As a more realistic example, we can construct a request for the four-momenta of the Electron and Muon collection. In this case let's output the results as a set of AwkwardArrays:

r = f_ds \
    .Select('lambda e: (e.Electrons("Electrons"), e.Muons("Muons"))') \
    .Select('lambda ls: (ls[0].Select(lambda e: e.pt()), \
                         ls[0].Select(lambda e: e.eta()), \
                         ls[0].Select(lambda e: e.phi()), \
                         ls[0].Select(lambda e: e.e()), \
                         ls[1].Select(lambda m: m.pt()), \
                         ls[1].Select(lambda m: m.eta()), \
                         ls[1].Select(lambda m: m.phi()), \
                         ls[1].Select(lambda m: m.e()))') \
    .AsAwkwardArray(('ElePt', 'EleEta', 'ElePhi', 'EleE', 'MuPt', 'MuEta', 'MuPhi', 'MuE')) \
    .value()

Because the output is an AwkwardArray, which can handle the variable-size set of objects for each event, it is no longer necessary to use the SelectMany() function as above.

Query with applied filter

Next, let's consider the case where we wish to return information only for those jets with a pT passing some threshold cut. This can be done via the Where() function:

r = f_ds \
    .SelectMany('lambda e: e.Jets("AntiKt4EMTopoJets")') \
    .Where('lambda j: j.pt() / 1000.0 > 30.0') \
    .Select('lambda j: j.eta()') \
    .AsPandasDF('JetPt') \
    .value()

which returns a dataframe with the eta values of all jets whose pT is above 30 GeV.

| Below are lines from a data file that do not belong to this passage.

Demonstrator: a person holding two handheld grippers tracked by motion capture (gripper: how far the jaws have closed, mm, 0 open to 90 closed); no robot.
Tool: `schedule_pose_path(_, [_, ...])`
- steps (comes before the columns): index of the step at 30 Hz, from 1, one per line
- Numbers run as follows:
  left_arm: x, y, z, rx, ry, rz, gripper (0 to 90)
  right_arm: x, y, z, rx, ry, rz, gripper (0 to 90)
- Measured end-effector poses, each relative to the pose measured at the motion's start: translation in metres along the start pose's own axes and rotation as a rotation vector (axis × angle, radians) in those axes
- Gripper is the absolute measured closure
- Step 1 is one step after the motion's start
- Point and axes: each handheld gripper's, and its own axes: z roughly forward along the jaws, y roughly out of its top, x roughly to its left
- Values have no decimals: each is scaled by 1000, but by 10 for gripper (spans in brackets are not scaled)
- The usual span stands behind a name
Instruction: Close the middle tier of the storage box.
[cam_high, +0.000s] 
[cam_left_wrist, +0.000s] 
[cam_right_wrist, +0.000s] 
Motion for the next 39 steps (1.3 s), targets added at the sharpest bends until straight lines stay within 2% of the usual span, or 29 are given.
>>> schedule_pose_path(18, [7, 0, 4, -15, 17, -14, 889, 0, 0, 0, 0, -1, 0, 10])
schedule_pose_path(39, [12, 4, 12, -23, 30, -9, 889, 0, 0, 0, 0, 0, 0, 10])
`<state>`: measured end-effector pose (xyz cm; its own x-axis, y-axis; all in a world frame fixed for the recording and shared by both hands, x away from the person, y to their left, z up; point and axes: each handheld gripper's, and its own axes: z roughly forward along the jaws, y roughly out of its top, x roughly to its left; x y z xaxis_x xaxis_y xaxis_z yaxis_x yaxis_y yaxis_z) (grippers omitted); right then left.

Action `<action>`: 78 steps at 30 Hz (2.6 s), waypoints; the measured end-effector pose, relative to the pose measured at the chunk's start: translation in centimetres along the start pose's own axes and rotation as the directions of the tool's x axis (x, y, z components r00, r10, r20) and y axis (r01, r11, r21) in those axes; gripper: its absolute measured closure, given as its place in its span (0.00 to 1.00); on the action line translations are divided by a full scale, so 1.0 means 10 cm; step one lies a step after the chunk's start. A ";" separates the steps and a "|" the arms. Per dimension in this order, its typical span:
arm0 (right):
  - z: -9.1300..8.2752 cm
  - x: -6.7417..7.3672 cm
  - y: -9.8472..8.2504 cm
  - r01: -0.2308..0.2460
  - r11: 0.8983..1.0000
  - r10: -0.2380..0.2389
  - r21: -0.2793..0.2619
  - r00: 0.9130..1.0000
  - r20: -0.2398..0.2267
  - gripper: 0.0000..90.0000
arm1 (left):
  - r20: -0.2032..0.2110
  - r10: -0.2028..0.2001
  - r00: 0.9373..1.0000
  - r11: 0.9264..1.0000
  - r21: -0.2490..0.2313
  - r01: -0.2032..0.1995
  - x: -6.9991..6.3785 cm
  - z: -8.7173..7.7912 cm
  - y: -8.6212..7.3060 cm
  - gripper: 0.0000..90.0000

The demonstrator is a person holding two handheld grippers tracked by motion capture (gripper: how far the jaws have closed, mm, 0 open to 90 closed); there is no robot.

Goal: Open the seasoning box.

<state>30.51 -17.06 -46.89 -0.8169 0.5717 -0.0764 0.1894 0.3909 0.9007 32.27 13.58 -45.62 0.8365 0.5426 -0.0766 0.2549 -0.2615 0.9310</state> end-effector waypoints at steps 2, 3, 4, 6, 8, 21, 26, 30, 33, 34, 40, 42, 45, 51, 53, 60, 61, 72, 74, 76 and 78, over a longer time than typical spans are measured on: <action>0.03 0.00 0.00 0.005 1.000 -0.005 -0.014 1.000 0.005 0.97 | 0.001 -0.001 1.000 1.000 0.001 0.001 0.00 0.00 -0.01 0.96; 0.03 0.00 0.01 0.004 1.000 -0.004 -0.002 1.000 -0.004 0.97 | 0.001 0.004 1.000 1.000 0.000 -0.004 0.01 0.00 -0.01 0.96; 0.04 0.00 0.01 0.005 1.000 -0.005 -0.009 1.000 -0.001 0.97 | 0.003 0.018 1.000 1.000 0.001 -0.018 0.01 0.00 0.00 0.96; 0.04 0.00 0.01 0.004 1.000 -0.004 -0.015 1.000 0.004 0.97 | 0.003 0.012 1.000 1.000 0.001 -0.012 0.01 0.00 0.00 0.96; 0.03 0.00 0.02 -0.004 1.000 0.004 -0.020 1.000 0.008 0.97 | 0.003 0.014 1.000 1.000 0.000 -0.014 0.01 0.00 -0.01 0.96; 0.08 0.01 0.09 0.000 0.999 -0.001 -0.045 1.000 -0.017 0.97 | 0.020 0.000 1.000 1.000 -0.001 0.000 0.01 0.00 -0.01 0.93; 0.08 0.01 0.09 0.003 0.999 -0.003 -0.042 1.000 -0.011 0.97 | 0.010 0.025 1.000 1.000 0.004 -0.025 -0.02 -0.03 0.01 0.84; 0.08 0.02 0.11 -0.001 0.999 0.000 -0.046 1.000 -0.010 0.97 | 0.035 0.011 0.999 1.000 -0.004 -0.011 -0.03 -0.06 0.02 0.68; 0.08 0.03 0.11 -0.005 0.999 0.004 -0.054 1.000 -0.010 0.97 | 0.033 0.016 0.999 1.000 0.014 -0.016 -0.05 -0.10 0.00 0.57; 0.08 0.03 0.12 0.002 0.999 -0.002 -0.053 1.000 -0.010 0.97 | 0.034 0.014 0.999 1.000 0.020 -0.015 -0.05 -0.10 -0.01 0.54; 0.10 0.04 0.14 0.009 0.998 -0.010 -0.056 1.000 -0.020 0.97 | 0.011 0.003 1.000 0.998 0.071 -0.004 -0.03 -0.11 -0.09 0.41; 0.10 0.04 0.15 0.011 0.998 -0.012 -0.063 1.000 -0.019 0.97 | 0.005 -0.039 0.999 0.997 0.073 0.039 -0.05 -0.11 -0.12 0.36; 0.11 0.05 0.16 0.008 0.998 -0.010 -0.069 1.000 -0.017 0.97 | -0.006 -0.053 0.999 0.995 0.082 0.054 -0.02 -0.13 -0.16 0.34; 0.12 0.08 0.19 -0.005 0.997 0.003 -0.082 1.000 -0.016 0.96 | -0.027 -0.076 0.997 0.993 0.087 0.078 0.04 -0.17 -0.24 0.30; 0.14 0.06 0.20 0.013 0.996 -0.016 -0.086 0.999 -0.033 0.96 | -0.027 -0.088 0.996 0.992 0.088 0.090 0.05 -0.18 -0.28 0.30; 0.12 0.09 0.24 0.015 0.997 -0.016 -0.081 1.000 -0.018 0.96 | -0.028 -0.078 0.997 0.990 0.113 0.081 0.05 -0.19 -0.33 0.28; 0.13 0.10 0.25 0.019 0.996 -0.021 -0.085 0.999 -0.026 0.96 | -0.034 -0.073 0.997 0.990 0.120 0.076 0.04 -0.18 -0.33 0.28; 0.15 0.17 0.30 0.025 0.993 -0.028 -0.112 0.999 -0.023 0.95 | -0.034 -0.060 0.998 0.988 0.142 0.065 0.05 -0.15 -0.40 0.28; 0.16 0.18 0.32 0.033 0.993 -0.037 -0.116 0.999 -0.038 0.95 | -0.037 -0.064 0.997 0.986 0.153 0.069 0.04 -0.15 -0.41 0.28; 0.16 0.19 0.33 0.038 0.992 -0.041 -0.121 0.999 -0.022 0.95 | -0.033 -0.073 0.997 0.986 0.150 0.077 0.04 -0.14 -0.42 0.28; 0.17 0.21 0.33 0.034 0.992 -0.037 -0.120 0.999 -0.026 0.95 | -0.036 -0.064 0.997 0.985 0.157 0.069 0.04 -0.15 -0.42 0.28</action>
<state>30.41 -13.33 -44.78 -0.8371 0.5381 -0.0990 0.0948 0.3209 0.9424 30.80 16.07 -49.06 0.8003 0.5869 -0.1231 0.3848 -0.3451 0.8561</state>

Complex query with filtering and a computed variable

Finally, let's take a complicated query where we ask for a computed variable (for simplicity we'll use a nonsense variable like eta * phi) from the Electrons collection, but only for those events with at least two jets with pT > 30 GeV. This can be done via:

r = f_ds \
    .Where('lambda e: e.Jets("AntiKt4EMTopoJets") \
        .Where('lambda j: j.pt() / 1000.0 > 30.0').Count() >= 1') \
    .Select('lambda e: e.Electrons("Electrons")') \
    .Select('lambda e: e.Select(lambda ele: ele.eta() * ele.phi())') \
    .AsAwkwardArray('EleMyVar') \
    .value()

Note the nested Select() used to construct the computed variable; this ensures the variable is only computed for electrons in the list of filtered events.

Choosing the output

There are currently three choices for formatting the output of a ServiceX request: AsPandasDF returns the output as a Pandas dataframe, AsROOTTree returns the output as a flat TTree, and AsAwkwardArray returns the output as an Awkward array suitable for use with uproot.